§ **TASK DIRECTIONS**
Which lines below hold the word "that"? Report each one.

= Beginning of Section =

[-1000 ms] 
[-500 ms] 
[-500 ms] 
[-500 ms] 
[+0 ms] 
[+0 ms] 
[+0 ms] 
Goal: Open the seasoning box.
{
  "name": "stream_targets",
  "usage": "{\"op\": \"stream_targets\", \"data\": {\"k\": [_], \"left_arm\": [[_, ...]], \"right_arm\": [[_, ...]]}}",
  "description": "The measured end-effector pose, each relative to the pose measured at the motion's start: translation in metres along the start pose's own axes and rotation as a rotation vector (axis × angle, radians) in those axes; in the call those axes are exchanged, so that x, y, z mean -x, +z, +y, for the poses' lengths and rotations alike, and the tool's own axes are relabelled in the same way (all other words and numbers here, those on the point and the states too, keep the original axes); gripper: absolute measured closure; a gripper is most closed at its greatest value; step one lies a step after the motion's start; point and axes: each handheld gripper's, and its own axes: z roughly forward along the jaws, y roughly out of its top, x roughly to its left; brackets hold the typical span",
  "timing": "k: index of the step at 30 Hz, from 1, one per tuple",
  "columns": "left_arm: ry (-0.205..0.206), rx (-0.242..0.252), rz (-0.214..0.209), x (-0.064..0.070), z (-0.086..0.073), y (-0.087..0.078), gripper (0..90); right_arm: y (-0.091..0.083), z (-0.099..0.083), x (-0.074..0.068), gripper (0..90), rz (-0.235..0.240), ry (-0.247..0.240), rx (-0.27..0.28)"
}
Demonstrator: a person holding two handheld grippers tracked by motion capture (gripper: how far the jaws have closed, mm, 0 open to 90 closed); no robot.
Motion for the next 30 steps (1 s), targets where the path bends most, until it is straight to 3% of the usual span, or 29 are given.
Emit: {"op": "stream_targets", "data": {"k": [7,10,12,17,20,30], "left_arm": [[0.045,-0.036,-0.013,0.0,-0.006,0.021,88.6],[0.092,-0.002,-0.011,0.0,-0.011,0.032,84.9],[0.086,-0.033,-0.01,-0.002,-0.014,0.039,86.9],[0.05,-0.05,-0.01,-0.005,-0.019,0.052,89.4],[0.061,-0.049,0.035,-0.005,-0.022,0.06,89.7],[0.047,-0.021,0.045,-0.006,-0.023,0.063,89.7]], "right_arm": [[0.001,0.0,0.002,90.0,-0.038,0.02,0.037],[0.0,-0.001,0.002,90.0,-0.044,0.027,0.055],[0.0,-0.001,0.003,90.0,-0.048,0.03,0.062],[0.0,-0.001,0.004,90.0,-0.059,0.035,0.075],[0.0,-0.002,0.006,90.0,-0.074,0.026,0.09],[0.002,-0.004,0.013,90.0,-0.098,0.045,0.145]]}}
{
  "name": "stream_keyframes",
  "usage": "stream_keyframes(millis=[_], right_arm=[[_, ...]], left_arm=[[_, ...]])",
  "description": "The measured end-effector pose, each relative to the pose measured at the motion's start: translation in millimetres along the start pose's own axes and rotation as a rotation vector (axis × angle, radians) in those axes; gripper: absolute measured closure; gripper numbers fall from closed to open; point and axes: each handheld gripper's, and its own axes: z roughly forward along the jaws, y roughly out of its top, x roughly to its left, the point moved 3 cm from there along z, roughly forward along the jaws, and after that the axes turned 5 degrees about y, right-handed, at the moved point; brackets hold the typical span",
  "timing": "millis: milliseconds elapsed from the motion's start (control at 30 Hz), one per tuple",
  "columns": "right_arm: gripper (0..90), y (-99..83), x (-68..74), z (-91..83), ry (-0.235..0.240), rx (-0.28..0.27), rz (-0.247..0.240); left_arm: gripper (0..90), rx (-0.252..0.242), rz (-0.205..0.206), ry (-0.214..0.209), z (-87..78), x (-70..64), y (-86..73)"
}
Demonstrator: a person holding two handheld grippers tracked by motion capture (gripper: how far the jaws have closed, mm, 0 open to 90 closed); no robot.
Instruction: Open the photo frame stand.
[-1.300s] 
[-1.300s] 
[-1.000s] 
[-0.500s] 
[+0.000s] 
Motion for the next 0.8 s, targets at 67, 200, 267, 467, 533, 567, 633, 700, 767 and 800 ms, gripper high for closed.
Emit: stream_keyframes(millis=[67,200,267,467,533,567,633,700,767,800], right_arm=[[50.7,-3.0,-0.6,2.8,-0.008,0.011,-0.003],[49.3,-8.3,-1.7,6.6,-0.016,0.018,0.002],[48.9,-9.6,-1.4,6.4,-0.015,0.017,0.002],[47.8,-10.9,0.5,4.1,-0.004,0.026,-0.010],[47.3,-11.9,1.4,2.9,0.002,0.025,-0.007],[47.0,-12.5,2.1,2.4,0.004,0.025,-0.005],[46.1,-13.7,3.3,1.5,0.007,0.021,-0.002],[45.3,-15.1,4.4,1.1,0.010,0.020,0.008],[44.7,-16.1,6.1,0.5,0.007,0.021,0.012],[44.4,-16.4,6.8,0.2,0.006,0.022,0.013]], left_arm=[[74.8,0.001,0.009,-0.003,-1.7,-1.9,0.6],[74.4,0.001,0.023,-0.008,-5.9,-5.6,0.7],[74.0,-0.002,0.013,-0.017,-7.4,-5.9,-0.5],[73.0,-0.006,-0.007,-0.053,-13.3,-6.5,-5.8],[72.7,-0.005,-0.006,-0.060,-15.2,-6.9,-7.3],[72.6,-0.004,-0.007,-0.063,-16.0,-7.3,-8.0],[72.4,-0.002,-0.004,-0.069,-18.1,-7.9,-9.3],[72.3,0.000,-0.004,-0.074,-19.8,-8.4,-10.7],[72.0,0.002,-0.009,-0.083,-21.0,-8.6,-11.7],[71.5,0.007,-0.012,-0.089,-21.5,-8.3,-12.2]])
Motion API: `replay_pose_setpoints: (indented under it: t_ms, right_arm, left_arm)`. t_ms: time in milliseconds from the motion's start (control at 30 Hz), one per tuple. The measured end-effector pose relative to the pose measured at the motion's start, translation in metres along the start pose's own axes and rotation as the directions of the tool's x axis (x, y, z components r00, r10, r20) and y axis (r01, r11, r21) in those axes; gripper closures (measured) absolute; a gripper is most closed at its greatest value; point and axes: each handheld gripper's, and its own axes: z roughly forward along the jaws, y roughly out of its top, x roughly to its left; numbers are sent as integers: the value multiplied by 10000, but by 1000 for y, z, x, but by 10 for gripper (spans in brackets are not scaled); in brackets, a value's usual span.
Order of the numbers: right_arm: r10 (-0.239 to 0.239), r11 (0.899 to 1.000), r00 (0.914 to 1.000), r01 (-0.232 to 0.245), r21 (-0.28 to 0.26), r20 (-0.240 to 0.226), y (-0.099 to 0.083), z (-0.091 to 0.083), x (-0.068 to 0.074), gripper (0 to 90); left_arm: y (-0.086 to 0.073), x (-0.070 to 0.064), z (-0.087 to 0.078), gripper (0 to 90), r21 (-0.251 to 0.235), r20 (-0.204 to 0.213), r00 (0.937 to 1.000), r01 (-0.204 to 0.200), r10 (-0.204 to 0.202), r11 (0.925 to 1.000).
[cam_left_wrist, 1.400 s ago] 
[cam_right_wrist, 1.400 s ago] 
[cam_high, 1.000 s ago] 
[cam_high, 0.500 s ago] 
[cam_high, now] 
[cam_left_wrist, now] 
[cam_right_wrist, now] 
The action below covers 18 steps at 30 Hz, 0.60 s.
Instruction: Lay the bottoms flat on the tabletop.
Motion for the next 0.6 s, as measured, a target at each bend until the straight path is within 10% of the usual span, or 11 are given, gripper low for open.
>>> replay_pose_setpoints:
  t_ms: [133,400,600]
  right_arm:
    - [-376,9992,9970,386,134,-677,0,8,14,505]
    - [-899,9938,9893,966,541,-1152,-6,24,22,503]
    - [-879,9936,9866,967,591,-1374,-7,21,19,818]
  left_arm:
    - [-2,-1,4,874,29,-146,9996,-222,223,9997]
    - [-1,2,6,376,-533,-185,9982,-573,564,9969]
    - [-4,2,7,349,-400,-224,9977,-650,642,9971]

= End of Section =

§ **FINISHED EXERCISE**
  "description": "The measured end-effector pose, each relative to the pose measured at the motion's start: translation in metres along the start pose's own axes and rotation as a rotation vector (axis × angle, radians) in those axes; in the call those axes are exchanged, so that x, y, z mean -x, +z, +y, for the poses' lengths and rotations alike, and the tool's own axes are relabelled in the same way (all other words and numbers here, those on the point and the states too, keep the original axes); gripper: absolute measured closure; a gripper is most closed at its greatest value; step one lies a step after the motion's start; point and axes: each handheld gripper's, and its own axes: z roughly forward along the jaws, y roughly out of its top, x roughly to its left; brackets hold the typical span",
  "description": "The measured end-effector pose, each relative to the pose measured at the motion's start: translation in millimetres along the start pose's own axes and rotation as a rotation vector (axis × angle, radians) in those axes; gripper: absolute measured closure; gripper numbers fall from closed to open; point and axes: each handheld gripper's, and its own axes: z roughly forward along the jaws, y roughly out of its top, x roughly to its left, the point moved 3 cm from there along z, roughly forward along the jaws, and after that the axes turned 5 degrees about y, right-handed, at the moved point; brackets hold the typical span",

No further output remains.